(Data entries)
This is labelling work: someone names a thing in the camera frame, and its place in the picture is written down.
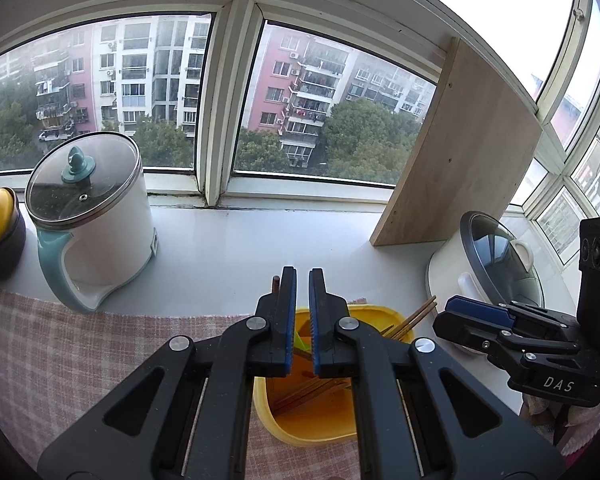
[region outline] wood plank
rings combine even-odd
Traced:
[[[540,133],[534,115],[496,70],[453,38],[422,129],[371,243],[447,240],[470,210],[500,218]]]

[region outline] yellow basket
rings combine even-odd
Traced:
[[[369,325],[384,330],[397,326],[404,316],[385,306],[349,305],[350,314]],[[311,345],[309,310],[296,310],[296,332],[300,339]],[[410,343],[413,334],[407,332],[402,341]],[[253,383],[253,401],[264,427],[277,439],[292,446],[320,446],[356,437],[356,418],[353,398],[349,388],[327,392],[294,410],[274,417],[269,409],[269,397],[280,398],[295,390],[312,376],[313,364],[307,359],[294,356],[291,374],[285,378],[256,377]]]

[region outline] pink checkered cloth
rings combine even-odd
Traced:
[[[172,336],[201,340],[243,316],[73,314],[60,304],[0,290],[0,428],[35,467],[49,443]],[[355,441],[299,448],[251,413],[246,477],[360,478]]]

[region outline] bright white sky
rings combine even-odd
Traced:
[[[544,80],[560,48],[572,0],[440,0],[465,20],[496,51],[529,92],[531,74]],[[585,105],[600,69],[600,13],[597,6],[578,72],[569,94]]]

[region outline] silver bolt
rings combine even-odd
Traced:
[[[267,325],[267,321],[260,316],[253,316],[247,320],[247,328],[249,330],[260,330]]]
[[[183,335],[177,335],[169,341],[169,348],[174,352],[180,352],[189,348],[189,339]]]
[[[343,330],[355,330],[360,326],[360,322],[355,317],[345,316],[338,320],[338,326]]]
[[[436,344],[431,339],[427,339],[426,337],[416,339],[414,345],[416,350],[423,354],[428,354],[436,349]]]

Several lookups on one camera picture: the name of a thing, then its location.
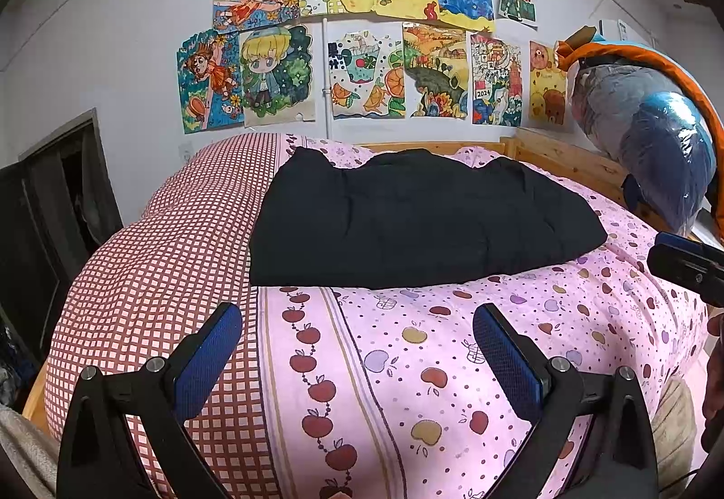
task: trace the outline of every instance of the white pipe
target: white pipe
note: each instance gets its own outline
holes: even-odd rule
[[[332,135],[332,122],[334,121],[334,114],[332,111],[332,89],[330,88],[331,81],[329,79],[327,17],[322,17],[321,20],[321,56],[323,61],[322,68],[324,70],[324,88],[321,91],[324,95],[324,137],[329,139]]]

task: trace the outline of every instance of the beige fabric
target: beige fabric
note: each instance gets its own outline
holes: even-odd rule
[[[659,402],[651,427],[654,433],[659,487],[665,487],[691,470],[696,443],[696,418],[689,387],[683,380],[671,379]],[[686,481],[671,487],[661,497],[678,497]]]
[[[0,446],[38,499],[53,499],[59,443],[5,405],[0,405]]]

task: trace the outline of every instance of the orange trim
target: orange trim
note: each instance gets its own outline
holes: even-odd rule
[[[700,86],[678,64],[672,62],[666,56],[639,46],[590,42],[573,50],[566,42],[559,42],[557,52],[560,70],[567,71],[571,64],[574,64],[580,58],[616,55],[649,64],[651,68],[663,72],[681,87],[686,96],[696,105],[701,116],[704,117],[704,121],[707,122],[709,131],[712,134],[714,151],[717,157],[717,170],[720,171],[717,212],[714,221],[719,230],[719,239],[724,238],[724,178],[721,177],[721,175],[724,175],[724,128],[712,102],[701,90]]]

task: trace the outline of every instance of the transparent plastic wrap
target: transparent plastic wrap
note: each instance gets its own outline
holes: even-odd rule
[[[630,173],[642,200],[685,235],[716,168],[709,130],[694,104],[658,70],[609,57],[582,61],[573,118],[591,142]],[[624,187],[632,205],[631,182]]]

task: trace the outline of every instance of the black cable
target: black cable
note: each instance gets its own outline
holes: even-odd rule
[[[699,472],[699,469],[694,469],[691,472],[687,472],[685,475],[678,477],[678,479],[674,482],[670,482],[668,485],[666,485],[663,489],[659,489],[659,493],[663,493],[665,490],[671,489],[674,485],[677,485],[684,479],[688,479],[691,475],[696,475],[696,473]]]

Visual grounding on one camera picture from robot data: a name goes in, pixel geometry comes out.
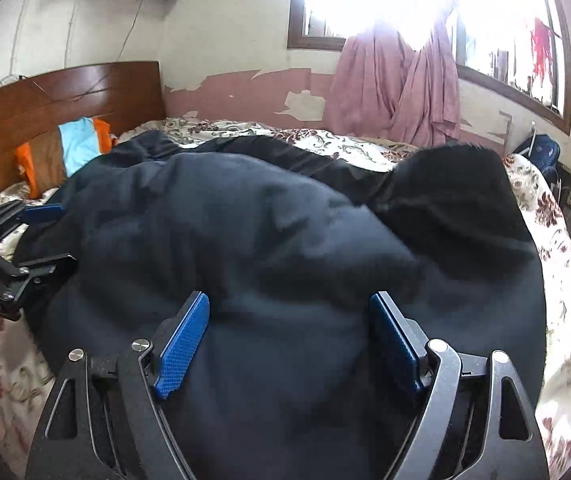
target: bed
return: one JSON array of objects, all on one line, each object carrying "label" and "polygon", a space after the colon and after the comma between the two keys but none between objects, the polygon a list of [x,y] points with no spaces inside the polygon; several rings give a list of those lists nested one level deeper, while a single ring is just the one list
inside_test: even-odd
[{"label": "bed", "polygon": [[[27,95],[16,103],[17,95]],[[416,150],[405,144],[334,136],[321,130],[279,130],[258,123],[164,117],[156,63],[119,63],[46,74],[0,89],[0,203],[24,199],[28,190],[14,168],[22,142],[81,115],[101,117],[127,142],[162,130],[174,142],[197,146],[214,137],[273,136],[294,146],[341,158],[374,171],[392,171]],[[553,479],[571,478],[571,241],[565,220],[541,174],[523,157],[509,155],[505,170],[539,251],[547,301],[547,358],[536,409]],[[51,195],[44,194],[39,202]],[[19,228],[0,247],[11,257]],[[27,325],[0,322],[0,457],[22,476],[44,400],[54,377],[32,342]]]}]

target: floral bedsheet
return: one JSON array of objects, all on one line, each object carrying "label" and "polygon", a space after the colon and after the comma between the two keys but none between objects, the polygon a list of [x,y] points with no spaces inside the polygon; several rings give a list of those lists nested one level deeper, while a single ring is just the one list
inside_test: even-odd
[{"label": "floral bedsheet", "polygon": [[[214,137],[268,135],[319,155],[341,158],[374,171],[392,171],[416,151],[388,141],[334,136],[321,130],[279,130],[258,123],[198,121],[194,118],[150,121],[123,134],[125,142],[151,129],[165,131],[185,147]],[[547,302],[547,357],[536,418],[543,436],[550,477],[557,480],[571,463],[571,241],[563,214],[539,171],[520,155],[504,160],[517,203],[541,257]],[[27,196],[17,184],[0,193],[0,203]],[[22,226],[0,247],[11,254]],[[36,349],[25,323],[0,322],[0,457],[22,477],[28,450],[54,377]]]}]

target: pink curtain
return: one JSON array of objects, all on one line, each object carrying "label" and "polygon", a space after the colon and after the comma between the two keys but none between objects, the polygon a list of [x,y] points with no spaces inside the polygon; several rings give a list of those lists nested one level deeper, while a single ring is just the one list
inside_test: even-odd
[{"label": "pink curtain", "polygon": [[438,20],[418,52],[388,25],[345,42],[323,120],[337,135],[379,137],[438,146],[459,137],[459,78]]}]

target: pillow
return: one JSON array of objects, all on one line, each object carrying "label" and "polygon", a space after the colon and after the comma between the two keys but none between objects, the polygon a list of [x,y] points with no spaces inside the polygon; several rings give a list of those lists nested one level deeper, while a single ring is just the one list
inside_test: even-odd
[{"label": "pillow", "polygon": [[82,117],[59,125],[16,149],[16,164],[35,199],[59,187],[93,158],[112,149],[110,125],[101,119]]}]

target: blue gripper pad
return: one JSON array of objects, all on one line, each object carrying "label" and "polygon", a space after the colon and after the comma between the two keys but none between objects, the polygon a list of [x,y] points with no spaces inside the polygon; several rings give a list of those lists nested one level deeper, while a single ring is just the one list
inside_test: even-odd
[{"label": "blue gripper pad", "polygon": [[153,337],[160,354],[155,363],[153,387],[166,400],[177,390],[210,320],[210,300],[203,292],[193,292],[178,315],[164,321]]},{"label": "blue gripper pad", "polygon": [[370,298],[370,319],[376,343],[381,349],[392,380],[412,402],[420,403],[426,387],[421,380],[418,353],[424,351],[414,341],[416,338],[407,320],[385,292],[374,294]]},{"label": "blue gripper pad", "polygon": [[18,214],[24,224],[42,224],[53,222],[63,216],[65,210],[61,204],[45,204],[26,207]]}]

| WORK TO COMPLETE |
Output the records exactly, and let none of their pictures appear in the copy.

| RESULT FOR THIS EXERCISE |
This is labelling work: someone names a thing in the camera frame, and its place in the picture is written down.
[region outline] wood plank
rings combine even-odd
Traced:
[[[540,133],[534,115],[496,70],[453,38],[422,129],[371,243],[447,240],[470,210],[500,218]]]

[region outline] yellow basket
rings combine even-odd
Traced:
[[[369,325],[384,330],[397,326],[404,316],[385,306],[349,305],[350,314]],[[311,345],[309,310],[296,310],[296,332],[300,339]],[[410,343],[413,334],[407,332],[402,341]],[[253,383],[253,401],[264,427],[277,439],[292,446],[320,446],[356,437],[356,418],[353,398],[349,388],[327,392],[294,410],[274,417],[269,409],[269,397],[280,398],[295,390],[312,376],[313,364],[307,359],[294,356],[291,374],[285,378],[256,377]]]

[region outline] pink checkered cloth
rings combine even-odd
Traced:
[[[172,336],[201,340],[243,316],[73,314],[60,304],[0,290],[0,428],[35,467],[49,443]],[[355,441],[299,448],[251,413],[246,477],[360,478]]]

[region outline] bright white sky
rings combine even-odd
Traced:
[[[544,80],[560,48],[572,0],[440,0],[465,20],[496,51],[529,92],[531,74]],[[585,105],[600,69],[600,13],[597,6],[578,72],[569,94]]]

[region outline] silver bolt
rings combine even-odd
Traced:
[[[267,325],[267,321],[260,316],[253,316],[247,320],[247,328],[249,330],[260,330]]]
[[[183,335],[177,335],[169,341],[169,348],[174,352],[180,352],[189,348],[189,339]]]
[[[343,330],[355,330],[360,326],[360,322],[355,317],[345,316],[338,320],[338,326]]]
[[[436,344],[431,339],[427,339],[426,337],[416,339],[414,345],[416,350],[423,354],[428,354],[436,349]]]

Several lookups on one camera picture: the name of a thing, then its location.
task: trace the outline of every instance of the white pipe
target: white pipe
note: each instance gets its own outline
holes: even-odd rule
[[[332,135],[332,122],[334,121],[334,114],[332,111],[332,89],[330,88],[331,81],[329,79],[327,17],[322,17],[321,20],[321,56],[323,61],[322,68],[324,70],[324,88],[321,91],[324,95],[324,137],[329,139]]]

task: trace the outline of every instance of the beige fabric
target: beige fabric
note: each instance gets its own outline
holes: even-odd rule
[[[659,402],[651,427],[654,433],[659,487],[665,487],[691,470],[696,443],[696,418],[689,387],[683,380],[671,379]],[[686,481],[671,487],[661,497],[678,497]]]
[[[0,446],[38,499],[53,499],[59,443],[5,405],[0,405]]]

task: trace the outline of every instance of the orange trim
target: orange trim
note: each instance gets its own outline
holes: even-odd rule
[[[700,86],[678,64],[672,62],[666,56],[639,46],[590,42],[573,50],[566,42],[559,42],[557,52],[560,70],[567,71],[571,64],[574,64],[580,58],[616,55],[649,64],[651,68],[663,72],[681,87],[686,96],[696,105],[701,116],[704,117],[704,121],[707,122],[709,131],[712,134],[714,151],[717,157],[717,170],[720,171],[717,212],[714,221],[719,230],[719,239],[724,238],[724,178],[721,177],[721,175],[724,175],[724,128],[712,102],[701,90]]]

task: trace the outline of every instance of the transparent plastic wrap
target: transparent plastic wrap
note: each instance gets its own outline
holes: even-odd rule
[[[630,173],[642,200],[685,235],[716,168],[709,130],[694,104],[658,70],[609,57],[582,61],[573,118],[591,142]],[[624,187],[632,205],[631,182]]]

task: trace the outline of every instance of the black cable
target: black cable
note: each instance gets its own outline
holes: even-odd rule
[[[699,472],[699,469],[694,469],[691,472],[687,472],[685,475],[678,477],[678,479],[674,482],[670,482],[668,485],[666,485],[663,489],[659,489],[659,493],[663,493],[665,490],[671,489],[674,485],[677,485],[684,479],[688,479],[691,475],[696,475],[696,473]]]

Visual grounding on one camera picture from robot data: a name goes in, pixel geometry comes out.
target: bed
return: one JSON array of objects, all on one line, each object carrying "label" and "polygon", a space after the colon and after the comma between the two keys but none between objects, the polygon a list of [x,y] points with no spaces inside the polygon; several rings give a list of those lists nested one level deeper, while a single ring is just the one list
inside_test: even-odd
[{"label": "bed", "polygon": [[[27,95],[16,103],[17,95]],[[416,150],[405,144],[334,136],[321,130],[279,130],[258,123],[164,117],[156,63],[119,63],[46,74],[0,89],[0,203],[24,199],[28,190],[14,168],[22,142],[81,115],[101,117],[127,142],[162,130],[174,142],[197,146],[214,137],[273,136],[294,146],[341,158],[374,171],[392,171]],[[553,479],[571,478],[571,241],[565,220],[541,174],[523,157],[509,155],[505,170],[539,251],[547,301],[547,358],[536,409]],[[51,195],[44,194],[39,202]],[[19,228],[0,247],[11,257]],[[27,325],[0,322],[0,457],[22,476],[44,400],[54,377],[32,342]]]}]

target: floral bedsheet
return: one JSON array of objects, all on one line, each object carrying "label" and "polygon", a space after the colon and after the comma between the two keys but none between objects, the polygon a list of [x,y] points with no spaces inside the polygon; several rings give a list of those lists nested one level deeper, while a single ring is just the one list
inside_test: even-odd
[{"label": "floral bedsheet", "polygon": [[[214,137],[268,135],[319,155],[341,158],[374,171],[392,171],[416,151],[388,141],[334,136],[321,130],[279,130],[258,123],[198,121],[194,118],[150,121],[123,134],[125,142],[151,129],[165,131],[185,147]],[[547,302],[547,357],[536,418],[543,436],[550,477],[557,480],[571,463],[571,241],[563,214],[539,171],[520,155],[504,160],[517,203],[541,257]],[[27,196],[17,184],[0,193],[0,203]],[[22,226],[0,247],[11,254]],[[36,349],[25,323],[0,322],[0,457],[22,477],[28,450],[54,377]]]}]

target: pink curtain
return: one JSON array of objects, all on one line, each object carrying "label" and "polygon", a space after the colon and after the comma between the two keys but none between objects, the polygon a list of [x,y] points with no spaces inside the polygon; several rings give a list of those lists nested one level deeper, while a single ring is just the one list
inside_test: even-odd
[{"label": "pink curtain", "polygon": [[438,20],[418,52],[388,25],[345,42],[323,120],[337,135],[379,137],[438,146],[459,137],[459,78]]}]

target: pillow
return: one JSON array of objects, all on one line, each object carrying "label" and "polygon", a space after the colon and after the comma between the two keys but none between objects, the polygon a list of [x,y] points with no spaces inside the polygon; several rings give a list of those lists nested one level deeper, while a single ring is just the one list
inside_test: even-odd
[{"label": "pillow", "polygon": [[82,117],[59,125],[16,149],[16,164],[35,199],[59,187],[93,158],[112,149],[110,125],[101,119]]}]

target: blue gripper pad
return: one JSON array of objects, all on one line, each object carrying "label" and "polygon", a space after the colon and after the comma between the two keys but none between objects, the polygon a list of [x,y] points with no spaces inside the polygon; several rings give a list of those lists nested one level deeper, while a single ring is just the one list
inside_test: even-odd
[{"label": "blue gripper pad", "polygon": [[153,337],[160,354],[155,363],[153,387],[166,400],[177,390],[210,320],[210,300],[203,292],[193,292],[178,315],[164,321]]},{"label": "blue gripper pad", "polygon": [[370,298],[370,319],[376,343],[381,349],[392,380],[412,402],[420,403],[426,387],[421,380],[418,353],[424,351],[414,341],[416,338],[407,320],[385,292],[374,294]]},{"label": "blue gripper pad", "polygon": [[18,214],[24,224],[42,224],[53,222],[63,216],[65,210],[61,204],[45,204],[26,207]]}]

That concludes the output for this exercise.